Furthermore, the airline warned its full fiscal year net income to be around €250-300 million. The company previously forecast around €350-450 million and prior to that, set guidance to €500-600 million. A year prior, it had recorded a net result of €366 million. 

Wizz's shares slumped over 10% in the morning of the report, somewhat recovering to down just over 7% at 1,267.86p per share as of 11:45am GMT. Varadi's £100 million bonus is contingent on the company's shares reaching 12,000p per share by 2028. 

However, incoming deliveries are expected to “provide a clear pathway for sustained growth”, Varadi said. The airline received four new A321neos in the December quarter, while two A320ceos were returned to their respective lessors, bringing its fleet to 226 aircraft by the end of the year. All wet leased aircraft were returned to lessors by the end of October. For the fourth quarter of the fiscal year, the company expects eight new A321neo deliveries, including its first XLR aircraft, while a further four A320ceo aircraft will exit the fleet. 

“Our recently adjusted Airbus delivery schedule underpins this ambition, especially when factoring in the return our grounded fleet to the air over the next two years,” said Varadi. “Annual capacity growth of 15-20% over the next five years will facilitate the densification of Wizz's network."
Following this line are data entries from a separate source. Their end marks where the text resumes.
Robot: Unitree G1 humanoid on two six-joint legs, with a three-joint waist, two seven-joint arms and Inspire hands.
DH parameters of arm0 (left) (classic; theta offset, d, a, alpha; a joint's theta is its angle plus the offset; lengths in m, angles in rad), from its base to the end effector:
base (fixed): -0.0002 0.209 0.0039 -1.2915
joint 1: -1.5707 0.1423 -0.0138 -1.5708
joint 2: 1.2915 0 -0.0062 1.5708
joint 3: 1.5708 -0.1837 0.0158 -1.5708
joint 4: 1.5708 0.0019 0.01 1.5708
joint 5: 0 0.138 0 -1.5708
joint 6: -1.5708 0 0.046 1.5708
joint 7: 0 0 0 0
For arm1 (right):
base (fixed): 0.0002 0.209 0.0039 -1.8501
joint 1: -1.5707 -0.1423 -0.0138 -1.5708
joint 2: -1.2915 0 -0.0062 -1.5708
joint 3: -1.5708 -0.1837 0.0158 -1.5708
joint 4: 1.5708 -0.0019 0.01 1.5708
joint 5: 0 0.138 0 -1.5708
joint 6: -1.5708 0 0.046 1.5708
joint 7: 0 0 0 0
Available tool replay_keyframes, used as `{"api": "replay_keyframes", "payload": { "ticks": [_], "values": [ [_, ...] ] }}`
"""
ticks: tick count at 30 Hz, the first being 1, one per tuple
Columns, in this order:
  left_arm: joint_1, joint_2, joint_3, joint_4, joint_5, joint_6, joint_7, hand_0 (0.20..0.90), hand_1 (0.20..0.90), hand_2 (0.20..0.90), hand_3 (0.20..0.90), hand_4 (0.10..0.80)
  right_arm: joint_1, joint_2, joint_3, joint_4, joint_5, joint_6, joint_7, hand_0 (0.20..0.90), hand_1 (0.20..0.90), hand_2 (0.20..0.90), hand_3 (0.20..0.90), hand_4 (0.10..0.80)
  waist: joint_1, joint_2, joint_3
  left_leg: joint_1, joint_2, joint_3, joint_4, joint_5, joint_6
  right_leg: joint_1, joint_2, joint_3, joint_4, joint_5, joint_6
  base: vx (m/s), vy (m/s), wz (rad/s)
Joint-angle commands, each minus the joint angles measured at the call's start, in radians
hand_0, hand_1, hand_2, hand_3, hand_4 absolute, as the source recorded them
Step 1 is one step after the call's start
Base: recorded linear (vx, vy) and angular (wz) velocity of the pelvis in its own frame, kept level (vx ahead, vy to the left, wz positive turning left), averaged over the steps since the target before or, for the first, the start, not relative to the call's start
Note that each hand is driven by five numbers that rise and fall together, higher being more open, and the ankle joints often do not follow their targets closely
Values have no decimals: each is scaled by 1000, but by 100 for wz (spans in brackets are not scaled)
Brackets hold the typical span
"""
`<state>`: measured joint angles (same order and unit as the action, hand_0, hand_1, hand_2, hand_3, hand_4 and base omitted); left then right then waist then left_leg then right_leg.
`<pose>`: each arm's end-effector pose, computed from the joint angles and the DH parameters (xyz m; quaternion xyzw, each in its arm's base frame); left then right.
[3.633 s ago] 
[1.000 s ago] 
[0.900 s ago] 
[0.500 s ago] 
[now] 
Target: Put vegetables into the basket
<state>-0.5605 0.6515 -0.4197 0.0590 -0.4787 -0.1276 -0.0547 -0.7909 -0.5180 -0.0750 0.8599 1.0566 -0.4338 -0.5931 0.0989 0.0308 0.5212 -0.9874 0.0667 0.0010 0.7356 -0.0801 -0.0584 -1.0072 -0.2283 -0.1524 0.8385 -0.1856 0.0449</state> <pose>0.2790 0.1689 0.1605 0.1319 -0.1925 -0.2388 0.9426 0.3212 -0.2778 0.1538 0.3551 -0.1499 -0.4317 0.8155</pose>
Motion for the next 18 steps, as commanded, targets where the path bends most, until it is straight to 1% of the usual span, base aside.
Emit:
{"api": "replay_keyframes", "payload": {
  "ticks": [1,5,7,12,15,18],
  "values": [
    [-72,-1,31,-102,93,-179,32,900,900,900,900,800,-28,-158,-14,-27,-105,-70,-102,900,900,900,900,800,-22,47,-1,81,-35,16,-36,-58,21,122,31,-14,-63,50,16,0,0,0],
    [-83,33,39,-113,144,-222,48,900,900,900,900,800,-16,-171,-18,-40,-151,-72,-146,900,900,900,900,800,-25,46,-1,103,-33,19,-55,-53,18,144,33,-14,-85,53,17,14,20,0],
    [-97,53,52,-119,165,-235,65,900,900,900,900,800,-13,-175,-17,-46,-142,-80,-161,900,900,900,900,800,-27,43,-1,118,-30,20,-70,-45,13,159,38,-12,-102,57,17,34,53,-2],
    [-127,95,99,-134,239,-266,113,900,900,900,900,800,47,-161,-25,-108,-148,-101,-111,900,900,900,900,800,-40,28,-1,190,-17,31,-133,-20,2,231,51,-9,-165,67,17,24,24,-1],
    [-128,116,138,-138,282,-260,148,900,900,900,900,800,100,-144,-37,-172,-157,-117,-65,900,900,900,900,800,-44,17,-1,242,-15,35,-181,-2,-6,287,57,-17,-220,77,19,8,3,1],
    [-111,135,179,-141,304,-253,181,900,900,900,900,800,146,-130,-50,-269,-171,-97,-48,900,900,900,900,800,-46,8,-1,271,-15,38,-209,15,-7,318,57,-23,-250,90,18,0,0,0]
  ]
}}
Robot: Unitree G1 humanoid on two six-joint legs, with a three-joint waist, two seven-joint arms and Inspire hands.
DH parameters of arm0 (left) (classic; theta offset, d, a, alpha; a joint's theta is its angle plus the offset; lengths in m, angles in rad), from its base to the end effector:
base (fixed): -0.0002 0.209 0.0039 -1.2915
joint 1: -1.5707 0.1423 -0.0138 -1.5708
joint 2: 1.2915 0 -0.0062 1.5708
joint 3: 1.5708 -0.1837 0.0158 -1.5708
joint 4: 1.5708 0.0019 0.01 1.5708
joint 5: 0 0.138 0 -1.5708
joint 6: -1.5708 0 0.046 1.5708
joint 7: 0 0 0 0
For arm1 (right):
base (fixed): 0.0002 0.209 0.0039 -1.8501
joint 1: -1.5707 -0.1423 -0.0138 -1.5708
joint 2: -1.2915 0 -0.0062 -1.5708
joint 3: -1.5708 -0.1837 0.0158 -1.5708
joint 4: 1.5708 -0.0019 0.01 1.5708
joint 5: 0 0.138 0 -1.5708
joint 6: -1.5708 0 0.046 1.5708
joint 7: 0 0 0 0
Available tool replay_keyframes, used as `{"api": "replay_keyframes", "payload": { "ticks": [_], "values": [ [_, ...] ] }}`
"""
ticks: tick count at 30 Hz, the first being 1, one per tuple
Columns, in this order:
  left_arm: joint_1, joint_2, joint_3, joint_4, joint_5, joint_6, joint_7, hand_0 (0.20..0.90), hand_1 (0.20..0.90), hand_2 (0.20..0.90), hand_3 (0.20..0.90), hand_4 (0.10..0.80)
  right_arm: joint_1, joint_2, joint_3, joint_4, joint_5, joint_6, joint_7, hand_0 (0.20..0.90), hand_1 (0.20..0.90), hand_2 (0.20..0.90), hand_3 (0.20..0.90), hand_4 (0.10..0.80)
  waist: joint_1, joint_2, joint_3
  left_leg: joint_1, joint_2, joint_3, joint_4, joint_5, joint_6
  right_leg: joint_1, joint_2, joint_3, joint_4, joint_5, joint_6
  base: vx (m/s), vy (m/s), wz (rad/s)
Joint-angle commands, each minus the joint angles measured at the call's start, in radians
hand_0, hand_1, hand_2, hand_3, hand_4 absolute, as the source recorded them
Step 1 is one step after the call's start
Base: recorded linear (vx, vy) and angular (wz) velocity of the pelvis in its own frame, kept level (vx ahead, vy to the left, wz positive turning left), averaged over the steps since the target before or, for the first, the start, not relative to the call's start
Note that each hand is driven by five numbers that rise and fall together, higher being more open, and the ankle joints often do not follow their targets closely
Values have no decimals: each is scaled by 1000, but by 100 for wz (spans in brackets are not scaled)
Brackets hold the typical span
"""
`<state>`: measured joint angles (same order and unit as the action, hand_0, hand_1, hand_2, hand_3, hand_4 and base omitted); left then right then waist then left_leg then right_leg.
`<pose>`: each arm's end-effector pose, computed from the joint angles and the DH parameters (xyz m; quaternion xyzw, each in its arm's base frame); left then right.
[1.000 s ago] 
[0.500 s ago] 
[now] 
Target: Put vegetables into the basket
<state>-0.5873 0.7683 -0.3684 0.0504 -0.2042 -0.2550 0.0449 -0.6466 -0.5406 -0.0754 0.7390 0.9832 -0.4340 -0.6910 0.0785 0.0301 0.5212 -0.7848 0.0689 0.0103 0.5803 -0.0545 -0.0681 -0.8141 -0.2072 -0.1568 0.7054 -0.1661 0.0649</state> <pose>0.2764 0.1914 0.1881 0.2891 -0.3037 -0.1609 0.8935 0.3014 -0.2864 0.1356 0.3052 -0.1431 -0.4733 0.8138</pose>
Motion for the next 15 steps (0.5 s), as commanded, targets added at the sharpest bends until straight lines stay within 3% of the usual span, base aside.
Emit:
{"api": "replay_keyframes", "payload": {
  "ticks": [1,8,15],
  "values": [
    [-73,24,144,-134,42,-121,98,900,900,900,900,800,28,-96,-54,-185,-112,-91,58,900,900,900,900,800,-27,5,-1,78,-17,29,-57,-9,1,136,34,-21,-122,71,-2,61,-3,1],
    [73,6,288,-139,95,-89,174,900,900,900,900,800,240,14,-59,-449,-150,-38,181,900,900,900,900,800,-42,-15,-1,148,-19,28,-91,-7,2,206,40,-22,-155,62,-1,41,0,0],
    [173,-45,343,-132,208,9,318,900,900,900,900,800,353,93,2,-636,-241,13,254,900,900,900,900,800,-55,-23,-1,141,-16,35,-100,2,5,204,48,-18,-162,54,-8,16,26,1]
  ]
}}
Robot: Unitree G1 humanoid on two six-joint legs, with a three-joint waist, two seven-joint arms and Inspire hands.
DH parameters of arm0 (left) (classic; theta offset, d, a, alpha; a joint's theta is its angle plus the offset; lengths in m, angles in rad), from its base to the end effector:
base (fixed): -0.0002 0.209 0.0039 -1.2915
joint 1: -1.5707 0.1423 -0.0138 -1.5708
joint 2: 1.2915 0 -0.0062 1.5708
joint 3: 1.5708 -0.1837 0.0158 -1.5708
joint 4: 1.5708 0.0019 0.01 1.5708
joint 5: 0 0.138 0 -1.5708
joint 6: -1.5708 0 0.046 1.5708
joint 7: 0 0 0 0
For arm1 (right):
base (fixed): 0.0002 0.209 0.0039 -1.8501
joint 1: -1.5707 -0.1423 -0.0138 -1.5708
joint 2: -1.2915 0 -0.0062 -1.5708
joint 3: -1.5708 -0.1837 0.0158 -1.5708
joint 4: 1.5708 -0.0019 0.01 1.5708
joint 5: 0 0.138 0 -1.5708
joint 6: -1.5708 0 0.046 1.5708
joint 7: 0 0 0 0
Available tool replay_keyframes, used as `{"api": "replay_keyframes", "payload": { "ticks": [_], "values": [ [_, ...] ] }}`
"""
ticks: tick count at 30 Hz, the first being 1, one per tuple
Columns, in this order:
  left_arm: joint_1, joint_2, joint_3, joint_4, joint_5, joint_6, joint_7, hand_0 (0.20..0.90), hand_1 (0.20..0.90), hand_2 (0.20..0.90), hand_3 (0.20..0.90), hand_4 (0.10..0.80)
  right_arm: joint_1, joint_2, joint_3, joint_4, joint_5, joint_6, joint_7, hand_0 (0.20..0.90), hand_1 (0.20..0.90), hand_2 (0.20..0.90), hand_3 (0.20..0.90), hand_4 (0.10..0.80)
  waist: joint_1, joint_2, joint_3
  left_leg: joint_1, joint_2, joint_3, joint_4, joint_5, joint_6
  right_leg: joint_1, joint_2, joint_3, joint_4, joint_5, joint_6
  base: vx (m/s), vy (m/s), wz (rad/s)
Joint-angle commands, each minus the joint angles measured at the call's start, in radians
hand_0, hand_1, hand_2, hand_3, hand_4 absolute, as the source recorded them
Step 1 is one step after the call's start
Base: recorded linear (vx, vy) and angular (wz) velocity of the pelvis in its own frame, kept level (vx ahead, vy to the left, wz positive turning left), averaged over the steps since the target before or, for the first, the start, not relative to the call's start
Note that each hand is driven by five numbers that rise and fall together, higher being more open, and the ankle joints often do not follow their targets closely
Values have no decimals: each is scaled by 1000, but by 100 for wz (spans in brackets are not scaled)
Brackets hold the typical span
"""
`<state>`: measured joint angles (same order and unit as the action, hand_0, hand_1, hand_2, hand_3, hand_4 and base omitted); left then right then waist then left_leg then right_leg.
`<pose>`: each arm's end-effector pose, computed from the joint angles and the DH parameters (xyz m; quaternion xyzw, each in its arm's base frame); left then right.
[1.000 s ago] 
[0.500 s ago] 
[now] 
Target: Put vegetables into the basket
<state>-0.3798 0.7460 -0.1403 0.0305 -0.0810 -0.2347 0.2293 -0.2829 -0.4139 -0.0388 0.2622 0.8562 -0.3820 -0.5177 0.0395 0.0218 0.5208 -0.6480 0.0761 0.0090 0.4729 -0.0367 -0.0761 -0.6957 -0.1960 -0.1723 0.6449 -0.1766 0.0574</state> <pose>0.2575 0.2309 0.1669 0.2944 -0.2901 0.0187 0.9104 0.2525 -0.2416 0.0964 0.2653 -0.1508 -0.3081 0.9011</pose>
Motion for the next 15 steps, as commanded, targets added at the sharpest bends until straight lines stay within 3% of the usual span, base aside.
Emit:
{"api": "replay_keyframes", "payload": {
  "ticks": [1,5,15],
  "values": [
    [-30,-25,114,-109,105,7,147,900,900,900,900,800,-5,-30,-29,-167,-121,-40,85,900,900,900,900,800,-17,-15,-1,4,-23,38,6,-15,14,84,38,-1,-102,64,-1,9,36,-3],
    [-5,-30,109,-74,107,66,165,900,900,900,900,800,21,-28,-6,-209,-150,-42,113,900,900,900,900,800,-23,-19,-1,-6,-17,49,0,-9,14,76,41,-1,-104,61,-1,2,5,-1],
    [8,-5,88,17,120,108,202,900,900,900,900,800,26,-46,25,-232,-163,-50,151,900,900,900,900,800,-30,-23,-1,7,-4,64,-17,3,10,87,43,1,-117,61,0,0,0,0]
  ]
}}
The airline's revenues totalled €1.2bn in the quarter, up 10.5%. EBITDA was up significantly from €18.7 million in 2023, to €157.1 million in the period. Total operating expenses were up only 1% to €1.3bn. Fuel costs were down 18% to €416.7 million. The company's operating loss for the period had improved at €75.9 million, compared to an operating loss of €180.4 million a year prior. 

Capacity was down 1.7%, with passengers up 2.6% to 15.5 million. Load factor improved 2.7 percentage points to 90.3%. Revenue per available seat kilometre (RASK) was up 12.4% to 3.86 cents, while total cost per available seat kilometre (CASK) was up 3.6% to 4.25 cents. 

For the full fiscal year, load factor is expected to be 92%, with RASK up mid-single digits. CASK excluding fuel is expected to be up in the high teens, while fuel CASK is expected to be down 3-5%. Capacity is expected to be flat to up 1% on the previous year. 

As of the end of the year, Wizz held a total of €1.6bn in cash and its net debt was €5.1bn.